As Dr. Jason Hwang, co-author of the Innovator's Prescription, has stated, one of the core tenets of disruptive innovation is to use technology to transfer services from costly, expertise-intensive settings into more affordable, convenient, and accessible venues. Doctors from Seattle to South Carolina are demonstrating exactly that by removing the 40% "insurance bureaucracy tax" from healthcare. You might think of it as "two parts Marcus Welby and one part Steve Jobs." The results have been staggering with a 40-80% reduction in the most expensive facets of healthcare (surgeries, scans, specialist and ER visits).
Primary care physicians consistently state that 2/3 of patient office visits could be done remotely via phone or email, but they are disincented from doing this with the convoluted reimbursement models of present day health insurance. If doctors don't see the whites of your eyes, they won't get reimbursed so the result is people taking half their day to get to/from their doctor's office, sit in a waiting room, wait in the exam room and then get 7 minutes with their physician not to mention dealing with all the billing hassles.

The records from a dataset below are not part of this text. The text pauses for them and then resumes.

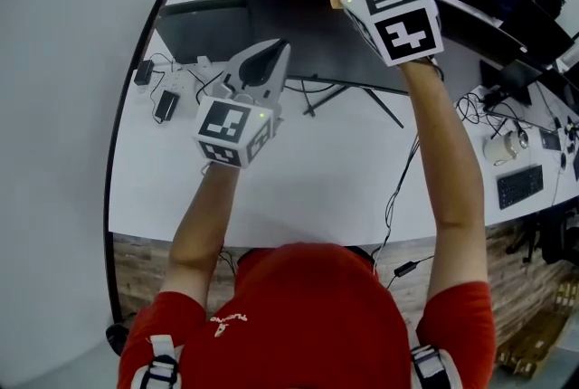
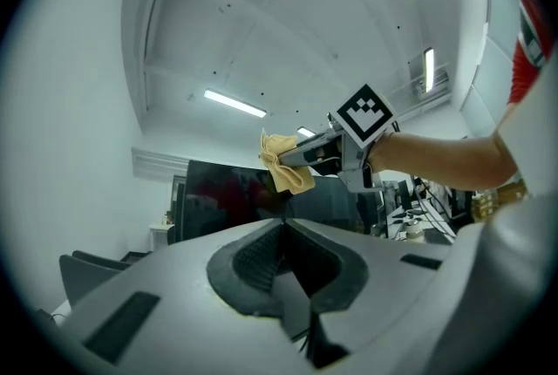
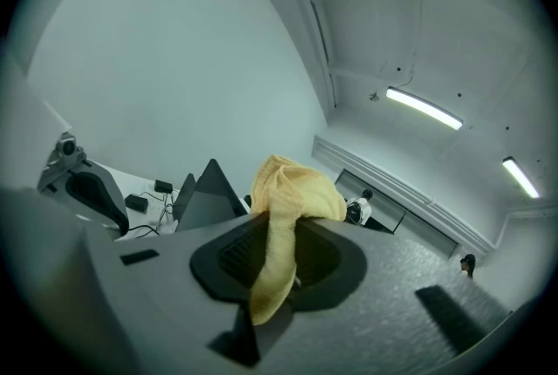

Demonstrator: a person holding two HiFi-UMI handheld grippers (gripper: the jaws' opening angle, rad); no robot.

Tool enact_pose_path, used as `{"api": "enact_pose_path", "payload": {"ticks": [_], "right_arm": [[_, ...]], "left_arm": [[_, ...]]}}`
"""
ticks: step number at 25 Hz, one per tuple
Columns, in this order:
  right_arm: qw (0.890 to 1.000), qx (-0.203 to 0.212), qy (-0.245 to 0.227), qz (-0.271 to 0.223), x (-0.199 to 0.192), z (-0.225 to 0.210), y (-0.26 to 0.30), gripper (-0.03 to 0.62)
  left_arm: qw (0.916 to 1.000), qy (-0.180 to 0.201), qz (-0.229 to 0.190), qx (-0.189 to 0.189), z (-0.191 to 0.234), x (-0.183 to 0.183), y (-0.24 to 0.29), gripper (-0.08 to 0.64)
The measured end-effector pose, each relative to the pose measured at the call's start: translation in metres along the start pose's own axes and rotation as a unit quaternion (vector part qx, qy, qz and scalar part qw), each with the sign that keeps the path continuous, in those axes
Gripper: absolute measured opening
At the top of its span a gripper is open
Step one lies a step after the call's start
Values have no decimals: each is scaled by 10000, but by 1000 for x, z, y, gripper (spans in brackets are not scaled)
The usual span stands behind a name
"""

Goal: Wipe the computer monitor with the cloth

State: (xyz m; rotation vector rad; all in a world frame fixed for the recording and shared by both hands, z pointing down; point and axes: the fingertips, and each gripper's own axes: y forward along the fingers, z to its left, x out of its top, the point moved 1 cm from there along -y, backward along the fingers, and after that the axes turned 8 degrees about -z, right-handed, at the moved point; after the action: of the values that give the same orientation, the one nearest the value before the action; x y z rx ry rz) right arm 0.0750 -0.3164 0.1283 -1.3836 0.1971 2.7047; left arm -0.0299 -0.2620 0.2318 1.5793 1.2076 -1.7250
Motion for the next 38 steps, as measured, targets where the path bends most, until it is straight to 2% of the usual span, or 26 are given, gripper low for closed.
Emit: {"api": "enact_pose_path", "payload": {"ticks": [16, 38], "right_arm": [[9999, -116, 101, 7, -75, -90, -77, 69], [9973, -676, 271, 102, -179, -213, -192, 69]], "left_arm": [[9997, 134, 180, -18, -89, -14, 56, 9], [9993, 137, 207, -292, -201, -31, 131, 9]]}}
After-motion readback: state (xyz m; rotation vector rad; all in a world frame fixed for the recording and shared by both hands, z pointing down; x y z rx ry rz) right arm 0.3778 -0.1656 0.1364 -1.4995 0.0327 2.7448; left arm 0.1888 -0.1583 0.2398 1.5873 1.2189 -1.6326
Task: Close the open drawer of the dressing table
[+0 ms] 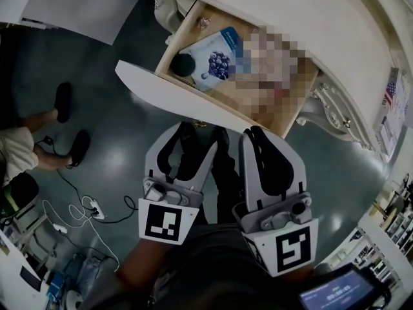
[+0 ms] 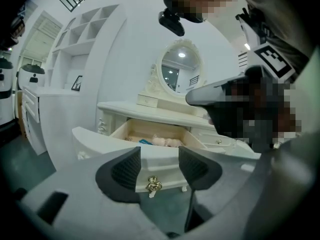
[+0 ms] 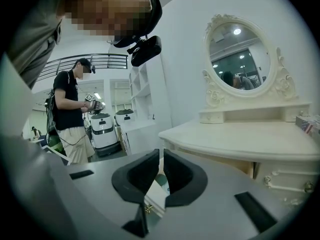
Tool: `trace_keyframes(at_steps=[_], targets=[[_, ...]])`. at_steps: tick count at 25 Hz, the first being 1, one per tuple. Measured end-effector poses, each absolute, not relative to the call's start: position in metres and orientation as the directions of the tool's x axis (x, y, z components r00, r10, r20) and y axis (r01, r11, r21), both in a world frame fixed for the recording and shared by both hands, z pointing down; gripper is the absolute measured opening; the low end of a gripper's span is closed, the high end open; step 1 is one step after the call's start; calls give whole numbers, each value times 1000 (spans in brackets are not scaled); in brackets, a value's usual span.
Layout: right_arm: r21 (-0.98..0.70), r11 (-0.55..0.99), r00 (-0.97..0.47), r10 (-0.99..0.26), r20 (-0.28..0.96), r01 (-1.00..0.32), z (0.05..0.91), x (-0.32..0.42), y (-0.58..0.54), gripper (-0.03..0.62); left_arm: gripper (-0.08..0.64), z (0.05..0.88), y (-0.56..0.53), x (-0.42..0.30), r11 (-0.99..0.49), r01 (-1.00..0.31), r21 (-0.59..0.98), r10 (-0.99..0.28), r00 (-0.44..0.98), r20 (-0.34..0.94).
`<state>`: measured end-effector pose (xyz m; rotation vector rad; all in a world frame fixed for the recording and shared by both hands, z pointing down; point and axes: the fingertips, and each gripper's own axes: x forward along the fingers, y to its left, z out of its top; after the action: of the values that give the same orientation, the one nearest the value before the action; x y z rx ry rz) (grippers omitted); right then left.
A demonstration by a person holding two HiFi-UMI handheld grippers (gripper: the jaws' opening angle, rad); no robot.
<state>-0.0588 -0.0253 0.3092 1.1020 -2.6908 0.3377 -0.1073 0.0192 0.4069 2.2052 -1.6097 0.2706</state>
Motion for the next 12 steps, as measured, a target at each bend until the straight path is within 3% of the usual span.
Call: trace_keyframes(at_steps=[12], targets=[[-139,682,-690,-671,270,-718,311,-58,-29,15,245,417,10,-110,-257,-941,220,-872,324,367]])
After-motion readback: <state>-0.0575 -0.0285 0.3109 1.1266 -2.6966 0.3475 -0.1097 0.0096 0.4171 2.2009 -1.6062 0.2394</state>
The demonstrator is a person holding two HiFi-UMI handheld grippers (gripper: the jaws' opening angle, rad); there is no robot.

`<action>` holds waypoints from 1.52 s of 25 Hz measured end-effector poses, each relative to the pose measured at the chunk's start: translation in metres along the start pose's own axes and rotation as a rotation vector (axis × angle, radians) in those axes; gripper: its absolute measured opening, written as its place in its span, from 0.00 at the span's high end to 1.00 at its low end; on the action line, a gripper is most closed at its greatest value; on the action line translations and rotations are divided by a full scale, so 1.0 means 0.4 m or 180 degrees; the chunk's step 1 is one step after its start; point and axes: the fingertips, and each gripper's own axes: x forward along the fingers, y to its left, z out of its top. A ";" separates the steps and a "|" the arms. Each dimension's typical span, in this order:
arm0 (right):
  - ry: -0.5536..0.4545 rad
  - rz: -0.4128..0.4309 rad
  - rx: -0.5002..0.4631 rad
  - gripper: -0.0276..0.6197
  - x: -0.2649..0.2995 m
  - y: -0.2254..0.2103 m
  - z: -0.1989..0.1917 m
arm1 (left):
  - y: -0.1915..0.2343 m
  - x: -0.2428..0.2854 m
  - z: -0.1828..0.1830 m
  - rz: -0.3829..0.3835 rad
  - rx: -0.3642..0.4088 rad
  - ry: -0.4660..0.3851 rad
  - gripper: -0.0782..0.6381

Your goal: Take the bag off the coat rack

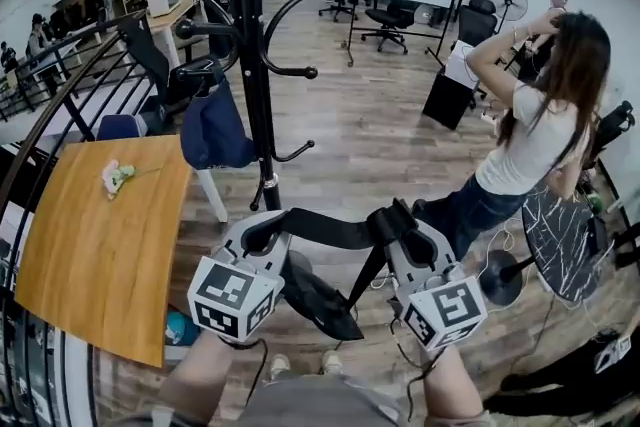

Instead, modern day Marcus Welbys are available via electronic means. For example, one physician operating in this new model shared how he hasn't seen a patient with Shingles in five years. His patients simply take a picture of their symptoms with their smartphone and email it to him to verify that they have Shingles. In a few minutes, he can order a prescription and everyone has saved time and money rather than waiting days to get into their doctor. After all, what location is more convenient than one's home?
Some Direct Primary Care providers such as WhiteGlove Health and Organic Medicine Now take it a step further and make house calls that harken back to the days of your family doctor stopping by your house just a few decades ago. Beyond that, they provide simple, yet sophisticated, technology tools for further patient convenience and savings that allow them to cut administrative overhead by 80% compared to a typical medical practice. Rather than patients filling out mountains of paperwork for what seems like the hundredth time, all patient-provider interactions can be done at the patients' convenience whether it's filling out forms, scheduling appointments or requesting medication refills.
Marcus Welby wouldn't recognize mainstream medicine today. In Welby's time, we didn't insure the equivalent of a car tune-up but we do that in most health plans today. Nor did we have insurance middlemen who add no value sitting in between you and your family doctor. Two related items should be done to save individuals, businesses and government a huge sum of money on healthcare.
Make Primary Care More Accessible
IBM and other large employers have studied healthcare costs around the world. IBM alone spends roughly $2 billion per year on healthcare. The findings of their studies came to a surprisingly simple conclusion where countries were getting the best bang for the buck from their healthcare spend: More primary care access led to a healthier population which, in turn, led to less money spent. MedLion, profiled as The Most Important Organization in Silicon Valley No One Has Heard About, has shown they can deliver high quality care with prices that are affordable for low-income workers. This model is referred to as Direct Primary Care (DPC) or Direct Patient Centered Medical Homes (D-PCMH).
As we've seen in Massachusetts, health reform exacerbated a shortage of primary care physicians. Even before that, half of primary care physicians said they would leave medicine if they could. The biggest reason was not being able to practice medicine the way they were trained as a result of insurance-driven productivity goals. A secondary reason was monetary — primary care physicians are the lowest paid physicians. A nice byproduct of Direct Primary Care practices for the primary care physicians is they can practice medicine the way they were trained and by cutting out the 40% "insurance bureaucracy tax" they are taking home significantly more income.
Imagine if we scaled models such as MedLion's and other DPC pioneers such as Qliance nationally. It would be a boon for primary care providers who want to operate free of insurance, as it validates a model that has proven to yield better health outcomes while lowering costs dramatically. Fortunately, one of the least known elements of the new health law may be the most important. It's the Direct Primary Care provision allowing the separation of insurance from day-to-day healthcare to save 40% off the cost of primary care. See Health Insurance's Bunker Buster for more. Showing the bipartisan support for this element of the health reform, a GOP Representative who fought against reform and is an MD has proposed a bill to utilize the Direct Primary Care model with Medicare recipients. This leads into the next item.
Demand A Standard Wrap-Around Insurance Policy
For Direct Primary Care (DPC) to work best, it is paired with a wrap-around insurance policy to cover non-primary care items. Widespread use of the Direct Primary Care model would give insurance companies something that can allow them to underwrite a wrap-around policy to complement what is being delivered via the Direct Primary Care package. This would accelerate the development of independent Direct Primary Care practices as long as they offered the same baseline services (they are free to add things above that to differentiate their service). National scale is critical, as insurance companies can't underwrite for something that is wildly variant. This gets health insurance back to its strength and what insurance is so good for — rare stuff you hope never happens versus insuring the equivalent of a car tune-up.
In summary, a couple simple steps can save hundreds of billions and save primary care in this country which many view as a dying profession. The only downside to this plan is some healthcare providers are resistant to change, but this is a small price to pay for reviving the economy and putting the country on a path where healthcare costs won't bankrupt the nation.